Rosalie Hirsch konnte die Deportation ihrer Tochter nicht verwinden: Sie wurde am 11. Februar 1943 in die geschlossene neurologische Abteilung des Jüdischen Krankenhauses in der Iranischen Straße 2 eingeliefert. Ihr Sohn besuchte sie fast täglich. Von dort wurde sie am 16. Juni 1943 mit dem „91. Alterstransport“ nach Theresienstadt deportiert. Nach nicht einmal einem Monat verstarb Rosalie Hirsch dort am 14. Juli 1943 im Alter von 72 Jahren. Auf ihrer Todesfallanzeige ist als Krankheit „Altersverstimmung“, als Todesursache „Lungenentzündung“ angegeben.

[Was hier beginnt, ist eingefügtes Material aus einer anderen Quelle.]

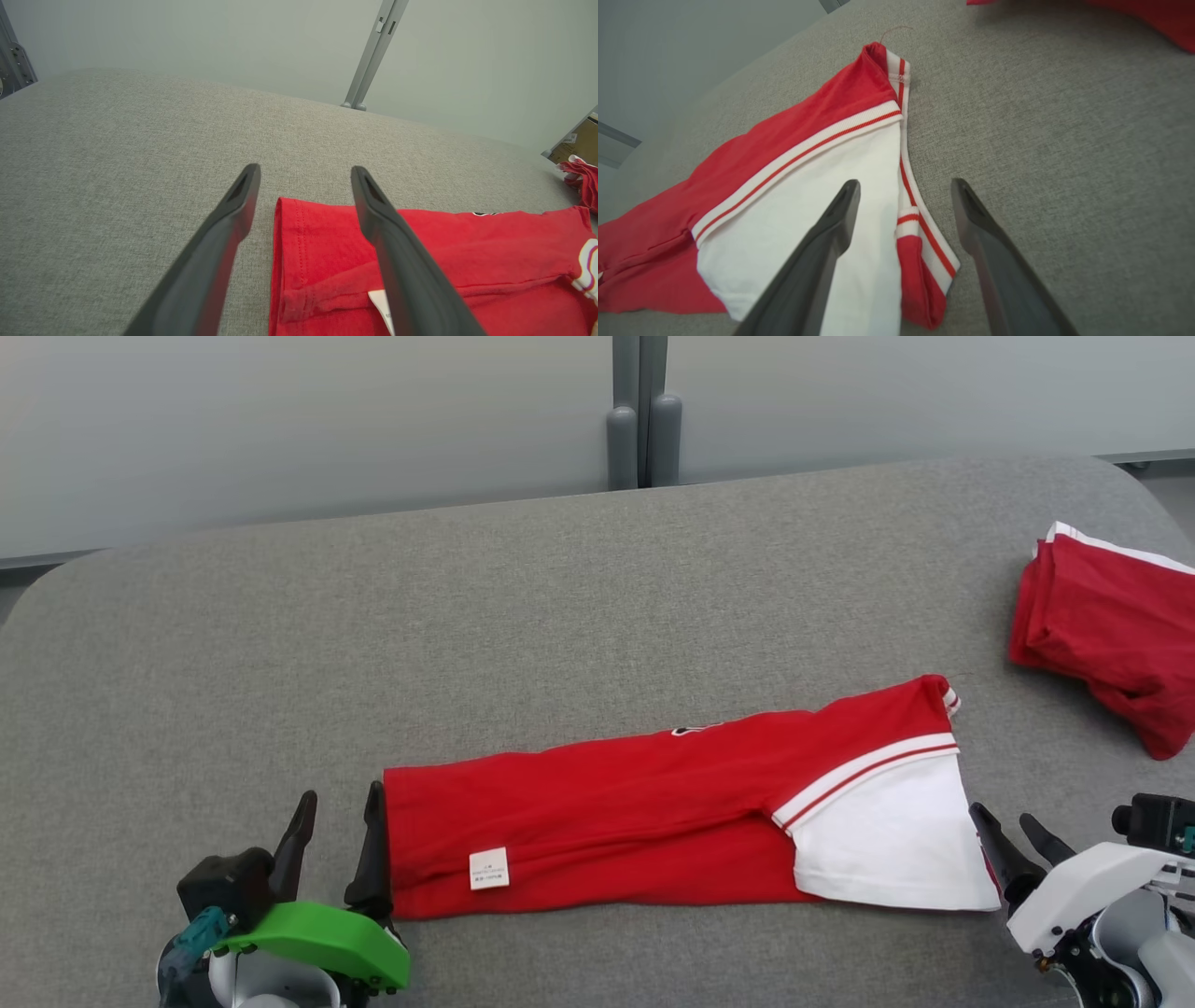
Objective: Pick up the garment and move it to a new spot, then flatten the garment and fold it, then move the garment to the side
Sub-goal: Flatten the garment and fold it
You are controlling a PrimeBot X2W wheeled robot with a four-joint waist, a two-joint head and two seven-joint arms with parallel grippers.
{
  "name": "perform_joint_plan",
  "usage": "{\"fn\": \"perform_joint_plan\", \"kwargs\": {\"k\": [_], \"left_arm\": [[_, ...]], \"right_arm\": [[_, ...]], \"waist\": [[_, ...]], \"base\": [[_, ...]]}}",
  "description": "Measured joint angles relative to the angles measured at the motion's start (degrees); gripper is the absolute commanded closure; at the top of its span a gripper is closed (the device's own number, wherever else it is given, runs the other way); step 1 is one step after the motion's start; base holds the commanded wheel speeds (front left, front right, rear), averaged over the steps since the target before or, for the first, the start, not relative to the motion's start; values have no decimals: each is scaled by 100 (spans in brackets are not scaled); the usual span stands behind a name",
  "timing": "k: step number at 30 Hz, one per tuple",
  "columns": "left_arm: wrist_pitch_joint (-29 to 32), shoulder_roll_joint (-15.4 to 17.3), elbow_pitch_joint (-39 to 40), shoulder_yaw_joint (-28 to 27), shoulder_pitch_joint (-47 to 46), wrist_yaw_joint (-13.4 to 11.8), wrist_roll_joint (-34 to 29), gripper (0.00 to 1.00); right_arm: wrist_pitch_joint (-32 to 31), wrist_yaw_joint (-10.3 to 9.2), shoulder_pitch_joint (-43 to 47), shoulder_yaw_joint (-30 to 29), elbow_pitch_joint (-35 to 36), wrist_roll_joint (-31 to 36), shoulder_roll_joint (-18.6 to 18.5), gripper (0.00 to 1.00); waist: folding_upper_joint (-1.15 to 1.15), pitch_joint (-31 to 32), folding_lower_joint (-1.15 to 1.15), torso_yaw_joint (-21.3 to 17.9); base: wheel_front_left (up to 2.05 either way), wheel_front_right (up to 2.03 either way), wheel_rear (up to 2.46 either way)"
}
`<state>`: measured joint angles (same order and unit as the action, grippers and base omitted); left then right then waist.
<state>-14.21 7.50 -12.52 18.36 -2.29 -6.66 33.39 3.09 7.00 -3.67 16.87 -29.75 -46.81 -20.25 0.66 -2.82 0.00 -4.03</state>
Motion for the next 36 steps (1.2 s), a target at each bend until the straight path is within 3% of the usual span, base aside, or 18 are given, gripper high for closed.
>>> {"fn": "perform_joint_plan", "kwargs": {"k": [19,20,21,22,23,24,26,36], "left_arm": [[105,-62,276,-135,-1,-16,-142,0],[107,-62,279,-148,-1,-16,-143,0],[107,-62,287,-154,-1,-16,-149,0],[107,-62,291,-156,-1,-16,-168,0],[108,-63,300,-158,-1,-16,-189,0],[108,-63,311,-163,-1,-16,-193,0],[109,-65,328,-174,-1,-16,-198,0],[114,-76,371,-368,18,-18,-199,0]], "right_arm": [[-972,-55,-800,164,-706,-80,-63,0],[-981,-55,-850,189,-724,-80,-59,14],[-1011,-54,-893,219,-735,-79,-59,44],[-1032,-54,-926,240,-736,-76,-58,44],[-1049,-54,-951,259,-740,-73,-56,59],[-1070,-53,-981,287,-748,-68,-56,67],[-1080,-49,-1022,338,-754,-53,-55,98],[-1021,-20,-1171,423,-717,24,-147,100]], "waist": [[0,-402,0,473],[0,-415,0,485],[0,-425,0,495],[0,-432,0,501],[0,-437,0,506],[0,-441,0,510],[0,-445,0,513],[0,-417,0,439]], "base": [[0,0,0],[0,0,0],[0,0,0],[0,0,0],[0,0,0],[0,0,0],[0,0,0],[0,0,0]]}}
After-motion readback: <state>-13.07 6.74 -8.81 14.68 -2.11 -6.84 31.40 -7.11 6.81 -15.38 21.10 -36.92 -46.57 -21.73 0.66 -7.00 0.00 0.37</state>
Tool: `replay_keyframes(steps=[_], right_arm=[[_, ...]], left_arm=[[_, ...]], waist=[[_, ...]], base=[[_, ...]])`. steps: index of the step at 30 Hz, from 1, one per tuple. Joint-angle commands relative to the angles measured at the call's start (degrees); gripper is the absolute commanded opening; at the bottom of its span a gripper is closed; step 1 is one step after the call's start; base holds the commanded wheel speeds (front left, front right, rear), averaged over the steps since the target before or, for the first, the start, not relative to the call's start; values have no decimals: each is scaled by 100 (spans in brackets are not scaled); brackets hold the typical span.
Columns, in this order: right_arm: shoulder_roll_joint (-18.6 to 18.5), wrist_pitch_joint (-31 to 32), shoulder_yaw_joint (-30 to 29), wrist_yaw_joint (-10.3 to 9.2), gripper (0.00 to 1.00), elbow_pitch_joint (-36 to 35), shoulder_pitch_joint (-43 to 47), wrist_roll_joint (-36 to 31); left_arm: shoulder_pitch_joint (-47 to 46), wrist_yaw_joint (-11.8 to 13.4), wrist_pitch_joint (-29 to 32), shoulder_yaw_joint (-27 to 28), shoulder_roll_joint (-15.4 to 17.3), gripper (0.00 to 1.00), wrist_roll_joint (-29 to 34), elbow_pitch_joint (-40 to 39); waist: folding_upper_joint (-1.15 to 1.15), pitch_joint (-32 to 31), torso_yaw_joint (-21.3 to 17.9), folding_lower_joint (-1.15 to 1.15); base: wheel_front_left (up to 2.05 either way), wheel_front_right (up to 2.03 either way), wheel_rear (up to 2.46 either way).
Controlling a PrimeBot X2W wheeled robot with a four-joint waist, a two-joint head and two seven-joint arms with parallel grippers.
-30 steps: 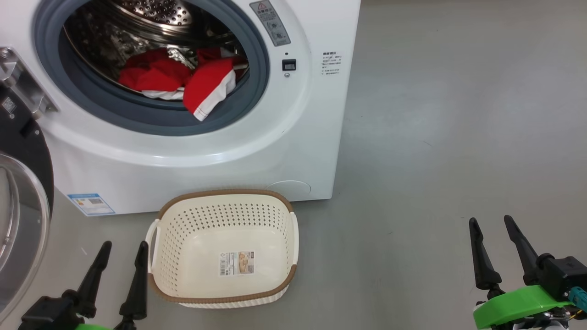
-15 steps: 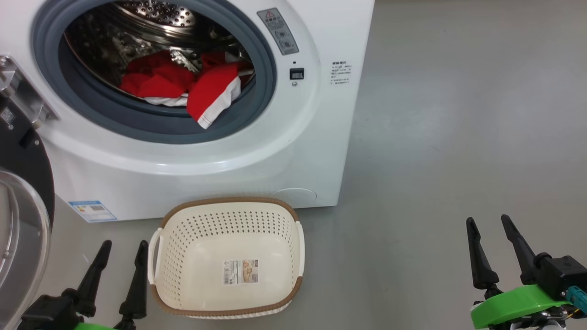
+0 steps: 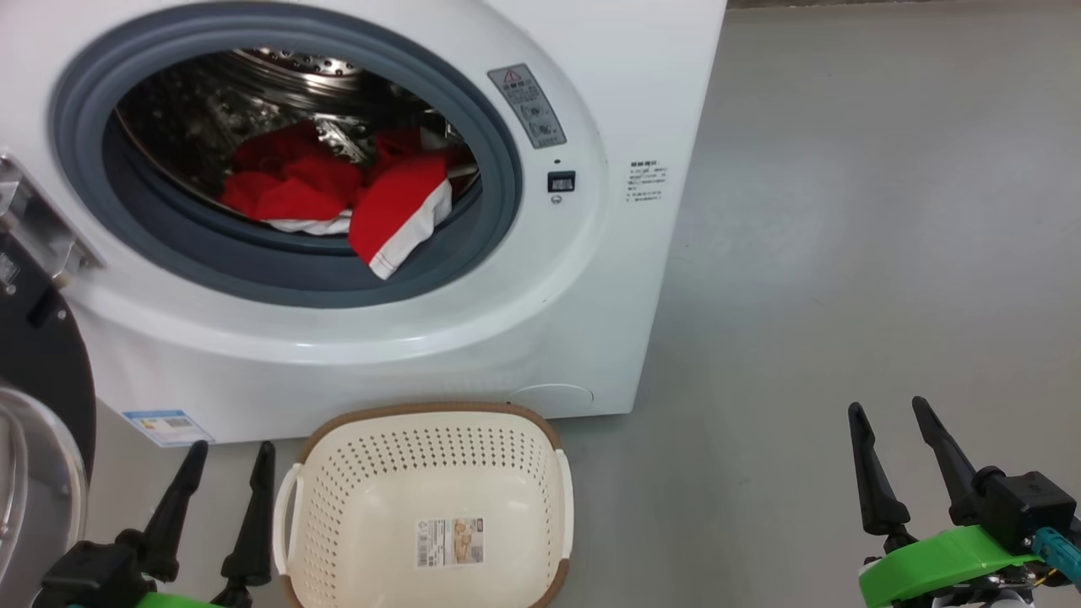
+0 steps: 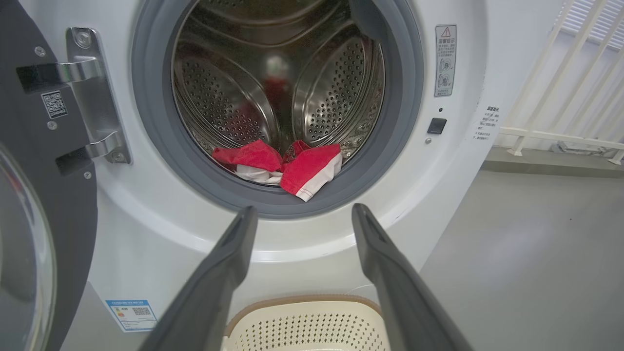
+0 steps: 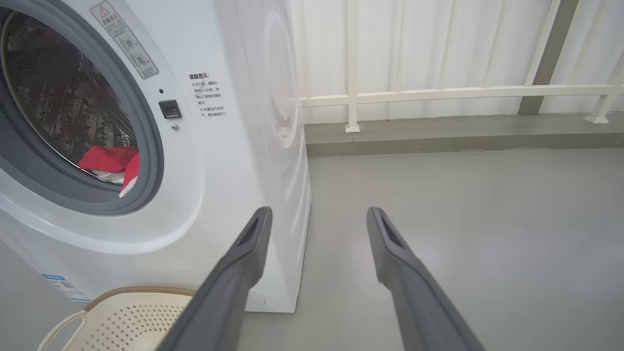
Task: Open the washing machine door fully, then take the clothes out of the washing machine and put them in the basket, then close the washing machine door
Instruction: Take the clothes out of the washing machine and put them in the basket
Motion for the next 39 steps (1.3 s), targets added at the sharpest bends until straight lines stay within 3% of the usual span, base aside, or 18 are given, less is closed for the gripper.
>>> replay_keyframes(steps=[1, 24, 31, 39], right_arm=[[-36, -37, 134, 35, 100, -136, -193, -22], [-27, -37, 158, 35, 100, -141, -320, -18], [-25, -37, 201, 35, 100, -184, -496, 58], [-24, -37, 303, 35, 100, -195, -749, 219]], left_arm=[[-255, -32, -28, 174, 144, 100, -24, -125], [-492, -32, -28, 49, 121, 100, 81, 250], [-1365, -32, -28, -289, 129, 100, 138, 779], [-2869, -32, -5, -890, 317, 100, -3, 1999]], waist=[[0, 14, -1, 0], [0, 260, -14, 0], [0, 630, -32, 0], [0, 1093, -141, 0]], base=[[94, -109, 15], [24, -25, 1], [0, 0, 0], [0, 0, 0]])
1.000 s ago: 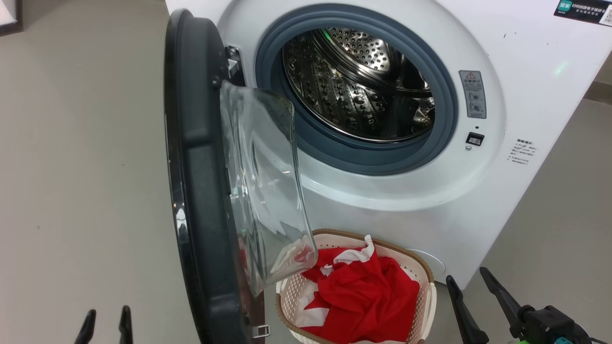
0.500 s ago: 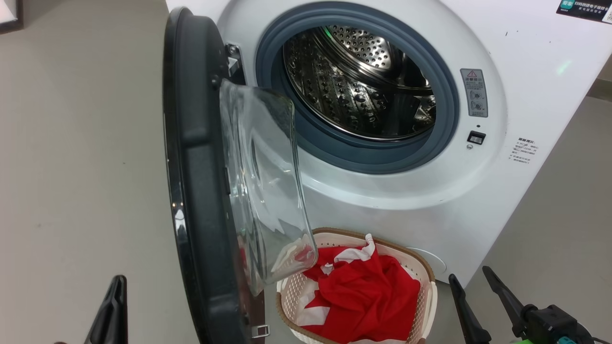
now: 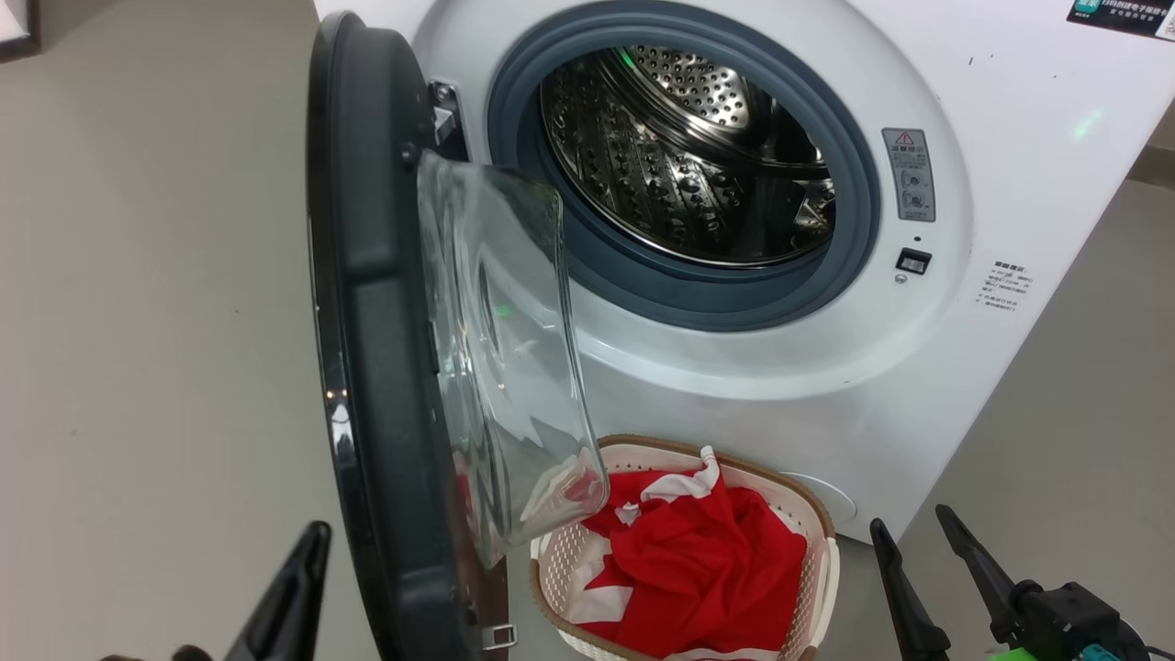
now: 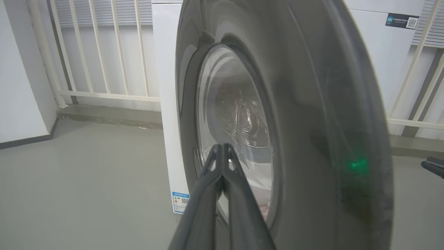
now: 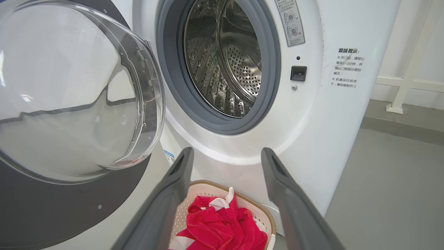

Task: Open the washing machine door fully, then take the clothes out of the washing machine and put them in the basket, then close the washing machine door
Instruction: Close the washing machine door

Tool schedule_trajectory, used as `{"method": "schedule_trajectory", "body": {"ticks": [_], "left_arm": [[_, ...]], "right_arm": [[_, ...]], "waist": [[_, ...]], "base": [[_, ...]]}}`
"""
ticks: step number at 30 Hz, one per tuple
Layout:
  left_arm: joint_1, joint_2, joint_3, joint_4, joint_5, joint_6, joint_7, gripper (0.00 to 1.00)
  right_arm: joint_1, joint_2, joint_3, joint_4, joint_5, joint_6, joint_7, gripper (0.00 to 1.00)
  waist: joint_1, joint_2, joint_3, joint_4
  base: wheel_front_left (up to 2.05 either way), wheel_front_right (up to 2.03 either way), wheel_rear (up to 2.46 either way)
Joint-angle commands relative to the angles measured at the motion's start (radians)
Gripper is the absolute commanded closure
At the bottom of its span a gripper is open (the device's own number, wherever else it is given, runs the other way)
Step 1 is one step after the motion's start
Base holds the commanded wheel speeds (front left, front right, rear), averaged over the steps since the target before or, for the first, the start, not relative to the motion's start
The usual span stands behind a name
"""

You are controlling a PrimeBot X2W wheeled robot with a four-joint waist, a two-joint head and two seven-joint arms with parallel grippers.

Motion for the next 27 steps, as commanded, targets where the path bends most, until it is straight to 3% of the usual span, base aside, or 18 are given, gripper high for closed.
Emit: {"method": "schedule_trajectory", "body": {"ticks": [1,15,27], "left_arm": [[-0.046,0.025,0.015,-0.037,-0.006,-0.005,-0.012,1.00],[-0.109,0.072,-0.128,-0.043,-0.014,-0.006,-0.012,1.00],[-0.201,0.056,-0.239,-0.022,-0.010,-0.006,-0.012,1.00]], "right_arm": [[-0.007,-0.006,0.012,-0.028,-0.009,0.006,-0.006,0.00],[0.000,0.007,-0.013,-0.040,-0.013,0.006,-0.006,0.00],[-0.020,0.012,-0.018,-0.047,-0.017,0.006,-0.006,0.00]], "waist": [[0.0000,-0.0001,0.003,0.001],[0.0000,-0.0001,0.013,-0.018],[0.0000,-0.0001,0.047,-0.091]], "base": [[0.00,0.00,0.00],[0.00,0.00,0.00],[0.00,0.00,0.00]]}}
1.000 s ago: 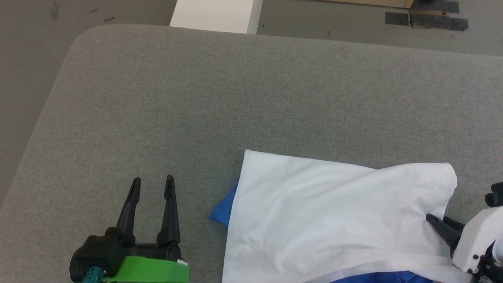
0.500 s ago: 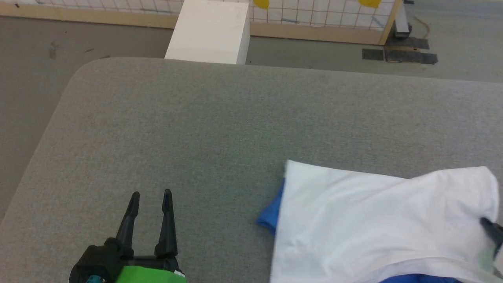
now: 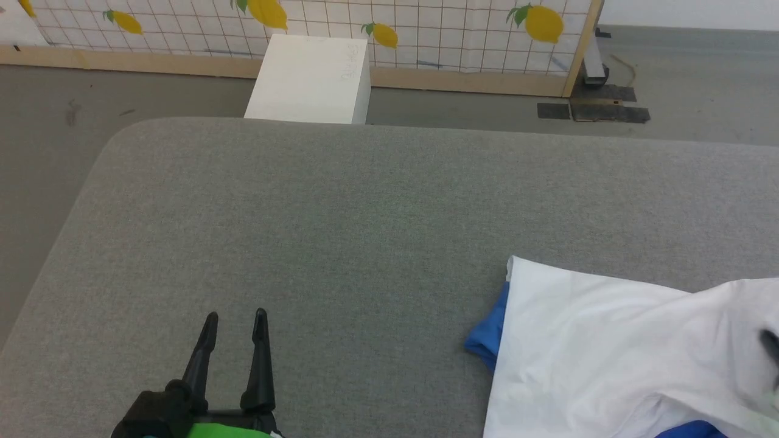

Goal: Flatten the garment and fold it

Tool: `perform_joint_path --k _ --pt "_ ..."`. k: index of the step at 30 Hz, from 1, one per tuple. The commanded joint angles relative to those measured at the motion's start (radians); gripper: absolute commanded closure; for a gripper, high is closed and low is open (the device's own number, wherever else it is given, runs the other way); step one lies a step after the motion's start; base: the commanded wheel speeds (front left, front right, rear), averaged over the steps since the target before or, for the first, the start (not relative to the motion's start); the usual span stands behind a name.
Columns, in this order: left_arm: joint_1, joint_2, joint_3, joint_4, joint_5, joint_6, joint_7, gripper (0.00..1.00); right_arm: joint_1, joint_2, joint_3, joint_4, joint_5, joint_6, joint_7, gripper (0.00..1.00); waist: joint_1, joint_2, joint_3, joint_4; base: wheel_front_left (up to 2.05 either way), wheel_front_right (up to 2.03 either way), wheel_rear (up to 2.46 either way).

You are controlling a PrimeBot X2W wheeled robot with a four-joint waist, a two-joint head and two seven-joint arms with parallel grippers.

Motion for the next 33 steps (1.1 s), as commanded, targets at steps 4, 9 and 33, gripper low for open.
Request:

Rosalies Geschwister Bernard, Julius und Sara Emilie wurden ebenfalls in der Shoah ermordet. Die jüngste Schwester Sara Zerline Marx war bereits 1939 gestorben, der Bruder David Marx im selben Jahr nach New York ausgewandert. Bruder Oskar Marx überlebte den Holocaust, weil er in „Mischehe“ verheiratet war. Er starb kurz nach der Befreiung am 1. Mai 1945 in Bayreuth.
Als Rosalie Hirschs Sohn Hans im Rahmen der „Fabrikaktion“ am 27. Februar 1943 in Berlin verhaftet wurde, gehörte Elsbeth Hirsch zu den „arischen“ Ehefrauen, die in der Rosenstraße für die Freilassung ihrer jüdischen Ehemänner protestierten. Er wurde am 17. März 1943 aus dem Sammellager Große Hamburger Straße 26 entlassen. Dr. Hans Hirsch überlebte den Krieg, kam aber über die Erlebnisse während der NS-Zeit und die Ermordung seiner Angehörigen nicht hinweg: Er nahm sich am 2. August 1961 in Berlin-Weißensee das Leben.